Sunday, March 29, 2009

Book Reviews: In The Time of the Butterflies

A few weeks ago I spent the evening (and a lot of the night!) rereading Julia Alvarez's In the Time of the Butterflies. I had forgotten how devastating and amazing this book is.

In the Time of the Butterflies tells a fictionalized version of the lives of the Mirabal sisters -- Patria, Minerva and María Teresa -- who were assassinated for their resistance to Dominican dictator Rafael Trujillo on November 25th 1960, when they were killed on a lonely mountain pass on the way home from visiting their incarcerated husbands. Alvarez's retelling begins in the 1930s when the sisters are very young and switches the point of view of each chapter to a different Mirabal sister, including Dedé Mirabal, the only sister still alive. Alvarez emphasizes the humanity of these women who have become larger-than-life figures -- María Teresa is only 10 when her first chapter begins. She tells her Little Book:
"I don't know if you realize how advanced I am for my age? ... I knew how to read before I even started school! ... My penmanship is also very pretty as you will have noticed. I've won the writing prize twice, and I would have this week, too, but I decided to leave some i's undotted. It doesn't help with the other girls if you are best all the time."
From childhood scribblings to the retellings of their imprisonment, gun-smuggling, near misses with Trujillo, and eventual deaths, Alvarez's book is beautiful and absolutely devastating. It reminds me of Kelly Tsai's poem, "Little Red Books:"
"my friend signs off all his emails / siempre luchando / paz y revolucion / as if the two were possible / peace and revolution / as if bloodless wars didn't still tear psyches apart / change hurts / living it is hard / we've got to be ready / if we decide to / zhan qi lai / stand up / zhan qi lai / zhan qi lai."
It's easy to deify activists like the Mirabals. It's easy to glorify their actions and call for a revolution, but we do them a disservice by forgetting their humanity and the horror of what they went through in the backlash to their actions. In her postscript, Alvarez says:
"What you will find here are the Mirabals of my creation, made up but, I hope, true to the spirit of the real Mirabals... For I wanted to immerse my readers in an epoch in the life of the Dominican Republic that I believe can only finally be understood by fiction, only finally be redeemed by the imagination. A novel is not, after all, a historical document, but a way to travel through the human heart."
I feel like this is the moral calling of great fiction and poetry -- to demonstrate the passion, terror, devastation, humanity and beauty in historical events that have been trammeled into bloodless factoids of banal, dispassionate textbooks.
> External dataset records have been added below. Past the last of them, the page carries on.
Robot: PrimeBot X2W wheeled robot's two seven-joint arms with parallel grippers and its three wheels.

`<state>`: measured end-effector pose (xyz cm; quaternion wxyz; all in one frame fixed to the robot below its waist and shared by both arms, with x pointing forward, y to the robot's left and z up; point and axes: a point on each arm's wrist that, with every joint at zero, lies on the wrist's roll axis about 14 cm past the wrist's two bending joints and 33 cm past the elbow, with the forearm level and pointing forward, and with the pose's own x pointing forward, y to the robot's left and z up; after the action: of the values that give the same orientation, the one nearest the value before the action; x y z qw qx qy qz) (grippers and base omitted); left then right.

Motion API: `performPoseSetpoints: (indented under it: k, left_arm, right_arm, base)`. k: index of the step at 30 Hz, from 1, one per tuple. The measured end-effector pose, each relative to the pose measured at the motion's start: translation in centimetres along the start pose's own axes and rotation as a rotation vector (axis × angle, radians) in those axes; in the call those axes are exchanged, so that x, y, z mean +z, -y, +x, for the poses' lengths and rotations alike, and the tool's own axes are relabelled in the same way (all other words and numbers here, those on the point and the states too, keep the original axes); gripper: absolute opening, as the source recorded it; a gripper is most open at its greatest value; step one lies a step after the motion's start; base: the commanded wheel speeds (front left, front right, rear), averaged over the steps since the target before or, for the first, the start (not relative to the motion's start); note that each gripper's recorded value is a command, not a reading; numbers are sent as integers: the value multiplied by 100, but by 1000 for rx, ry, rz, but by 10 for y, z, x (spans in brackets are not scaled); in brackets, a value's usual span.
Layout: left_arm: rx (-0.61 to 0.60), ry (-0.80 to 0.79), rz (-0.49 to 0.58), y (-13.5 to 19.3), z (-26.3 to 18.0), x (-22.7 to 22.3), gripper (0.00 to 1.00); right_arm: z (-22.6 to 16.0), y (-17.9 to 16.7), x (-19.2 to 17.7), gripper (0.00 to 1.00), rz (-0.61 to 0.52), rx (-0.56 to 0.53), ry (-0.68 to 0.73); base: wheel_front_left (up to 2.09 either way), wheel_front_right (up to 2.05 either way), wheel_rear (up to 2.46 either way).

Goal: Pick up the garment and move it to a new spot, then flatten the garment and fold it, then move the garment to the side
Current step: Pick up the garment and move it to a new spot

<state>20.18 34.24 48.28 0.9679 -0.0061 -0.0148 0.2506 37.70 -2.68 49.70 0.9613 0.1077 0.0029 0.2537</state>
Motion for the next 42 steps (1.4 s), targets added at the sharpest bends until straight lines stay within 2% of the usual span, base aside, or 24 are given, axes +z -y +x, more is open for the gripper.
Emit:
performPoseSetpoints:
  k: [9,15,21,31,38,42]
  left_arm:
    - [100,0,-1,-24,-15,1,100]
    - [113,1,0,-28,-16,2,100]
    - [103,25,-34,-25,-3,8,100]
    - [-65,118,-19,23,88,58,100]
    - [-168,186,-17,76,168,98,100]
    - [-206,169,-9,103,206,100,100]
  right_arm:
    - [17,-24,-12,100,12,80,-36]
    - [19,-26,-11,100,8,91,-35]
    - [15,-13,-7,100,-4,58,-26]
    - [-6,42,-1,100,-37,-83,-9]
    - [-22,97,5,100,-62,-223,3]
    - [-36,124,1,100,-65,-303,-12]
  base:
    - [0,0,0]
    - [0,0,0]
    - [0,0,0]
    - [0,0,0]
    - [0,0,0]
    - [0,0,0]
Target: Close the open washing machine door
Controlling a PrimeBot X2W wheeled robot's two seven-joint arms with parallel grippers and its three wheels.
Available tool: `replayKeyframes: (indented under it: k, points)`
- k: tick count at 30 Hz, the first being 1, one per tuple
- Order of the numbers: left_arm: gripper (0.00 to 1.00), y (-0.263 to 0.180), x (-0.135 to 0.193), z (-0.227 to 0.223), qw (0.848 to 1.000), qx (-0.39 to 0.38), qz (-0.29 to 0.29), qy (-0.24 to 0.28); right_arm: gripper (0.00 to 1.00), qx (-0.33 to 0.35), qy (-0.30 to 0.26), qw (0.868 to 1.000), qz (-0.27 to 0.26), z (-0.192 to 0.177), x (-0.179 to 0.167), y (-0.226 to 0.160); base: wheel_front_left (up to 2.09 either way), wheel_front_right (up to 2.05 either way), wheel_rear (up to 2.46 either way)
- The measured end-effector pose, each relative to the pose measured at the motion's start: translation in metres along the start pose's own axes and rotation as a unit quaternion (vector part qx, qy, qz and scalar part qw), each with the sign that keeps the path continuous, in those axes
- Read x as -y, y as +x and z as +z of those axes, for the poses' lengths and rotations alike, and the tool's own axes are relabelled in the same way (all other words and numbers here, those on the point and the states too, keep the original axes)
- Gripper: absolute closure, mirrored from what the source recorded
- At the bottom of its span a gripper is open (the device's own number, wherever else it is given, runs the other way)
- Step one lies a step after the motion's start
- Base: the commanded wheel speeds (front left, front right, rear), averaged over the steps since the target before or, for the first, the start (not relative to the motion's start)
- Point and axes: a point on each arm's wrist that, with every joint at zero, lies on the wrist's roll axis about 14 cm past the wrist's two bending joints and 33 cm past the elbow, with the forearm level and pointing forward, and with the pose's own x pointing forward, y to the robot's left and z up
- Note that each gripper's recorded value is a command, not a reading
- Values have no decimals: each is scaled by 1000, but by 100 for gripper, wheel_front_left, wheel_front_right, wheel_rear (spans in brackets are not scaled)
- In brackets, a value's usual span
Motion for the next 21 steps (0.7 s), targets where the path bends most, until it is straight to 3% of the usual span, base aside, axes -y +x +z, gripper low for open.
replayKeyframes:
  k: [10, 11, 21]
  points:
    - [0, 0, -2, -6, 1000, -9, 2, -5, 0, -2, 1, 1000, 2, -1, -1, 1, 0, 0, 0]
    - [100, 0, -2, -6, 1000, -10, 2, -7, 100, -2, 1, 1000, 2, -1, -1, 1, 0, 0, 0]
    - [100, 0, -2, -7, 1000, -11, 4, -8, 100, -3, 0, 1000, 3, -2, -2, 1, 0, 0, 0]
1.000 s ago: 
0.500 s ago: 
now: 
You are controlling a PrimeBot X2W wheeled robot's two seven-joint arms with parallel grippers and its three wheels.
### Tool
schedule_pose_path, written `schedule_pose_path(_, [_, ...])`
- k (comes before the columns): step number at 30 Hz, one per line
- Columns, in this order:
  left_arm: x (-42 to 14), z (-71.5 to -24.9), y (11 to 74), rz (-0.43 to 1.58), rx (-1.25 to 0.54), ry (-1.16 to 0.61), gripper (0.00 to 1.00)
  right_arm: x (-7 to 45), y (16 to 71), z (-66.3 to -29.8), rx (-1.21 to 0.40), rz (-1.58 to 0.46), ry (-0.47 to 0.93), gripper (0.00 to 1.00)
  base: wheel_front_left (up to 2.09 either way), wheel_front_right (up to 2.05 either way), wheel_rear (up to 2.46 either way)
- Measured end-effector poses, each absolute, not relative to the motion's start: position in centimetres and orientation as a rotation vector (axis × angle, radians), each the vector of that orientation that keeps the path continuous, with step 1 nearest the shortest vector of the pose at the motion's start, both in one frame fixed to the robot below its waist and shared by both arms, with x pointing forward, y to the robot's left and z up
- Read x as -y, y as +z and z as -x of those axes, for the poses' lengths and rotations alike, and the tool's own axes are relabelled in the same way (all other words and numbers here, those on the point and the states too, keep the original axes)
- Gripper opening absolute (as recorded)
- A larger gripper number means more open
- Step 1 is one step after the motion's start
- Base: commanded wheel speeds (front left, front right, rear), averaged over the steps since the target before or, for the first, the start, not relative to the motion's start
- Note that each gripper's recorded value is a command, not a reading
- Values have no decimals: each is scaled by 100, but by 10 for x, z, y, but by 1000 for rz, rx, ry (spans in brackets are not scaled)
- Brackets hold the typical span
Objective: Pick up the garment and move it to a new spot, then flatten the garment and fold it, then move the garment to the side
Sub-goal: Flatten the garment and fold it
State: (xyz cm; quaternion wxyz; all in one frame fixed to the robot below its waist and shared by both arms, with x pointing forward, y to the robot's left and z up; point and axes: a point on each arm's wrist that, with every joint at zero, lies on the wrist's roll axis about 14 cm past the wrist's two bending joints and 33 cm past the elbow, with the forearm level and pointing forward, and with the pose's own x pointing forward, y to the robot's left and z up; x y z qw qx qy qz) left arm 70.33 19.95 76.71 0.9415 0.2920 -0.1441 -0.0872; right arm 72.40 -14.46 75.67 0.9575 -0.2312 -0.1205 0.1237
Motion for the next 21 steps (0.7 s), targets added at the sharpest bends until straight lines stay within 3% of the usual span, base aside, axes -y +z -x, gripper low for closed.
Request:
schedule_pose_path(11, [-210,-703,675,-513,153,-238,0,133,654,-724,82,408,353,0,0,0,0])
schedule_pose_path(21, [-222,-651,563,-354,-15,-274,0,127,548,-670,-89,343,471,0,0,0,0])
A few months ago while looking for a book for my students to read that month I was struck by the inability of kids biographies to make their subjects passionate, interesting and human to their readers. My students and I had just finished reading Twelve Rounds to Glory, which is an illustrated biography of Muhammad Ali written in poetry. It fucking rocked because it was passionate and creative and talked seriously about racism and my students were friggin INTO IT. So I was looking for something similarly awesome and passionate about a woman of color for the next month, but nooOOOooo. Everything was stale non-fiction bore-the-pants off you crap. And about awesome people like Sojourner Truth and Harriet Tubman and Daisy Bates. I want fantastic kids biographiess about the Mirabals and Audre Lorde and Gloria Anzaldua. Imagine if, after talking to my boys about their sexist behavior and trying to convince them that girls are strong, we could all read a biography of the Mirabal sisters.

Boys Will Be Boys: Everyday Misogyny in the Classroom


So I tutor groups of exchange students at a school grades 5 through 9. As soon as I started working there, I noticed that it was 90% boys; however, most of my classes have (obviously) had only boys in them, so gender relations hasn't come up much. My class this semester, however, has 7 students, only 2 of whom are girls. (Two of the five in the entire school, mind you). The boys in this class will regularly refuse to sit next to the girls or to be on teams with them. They make faces and groan when I make them work together. At first I wasn't sure what to do exactly because of course the same thing happened to me when I was in school. I was just like "oh well, that's what kids do, they pretend that boys and girls have cooties."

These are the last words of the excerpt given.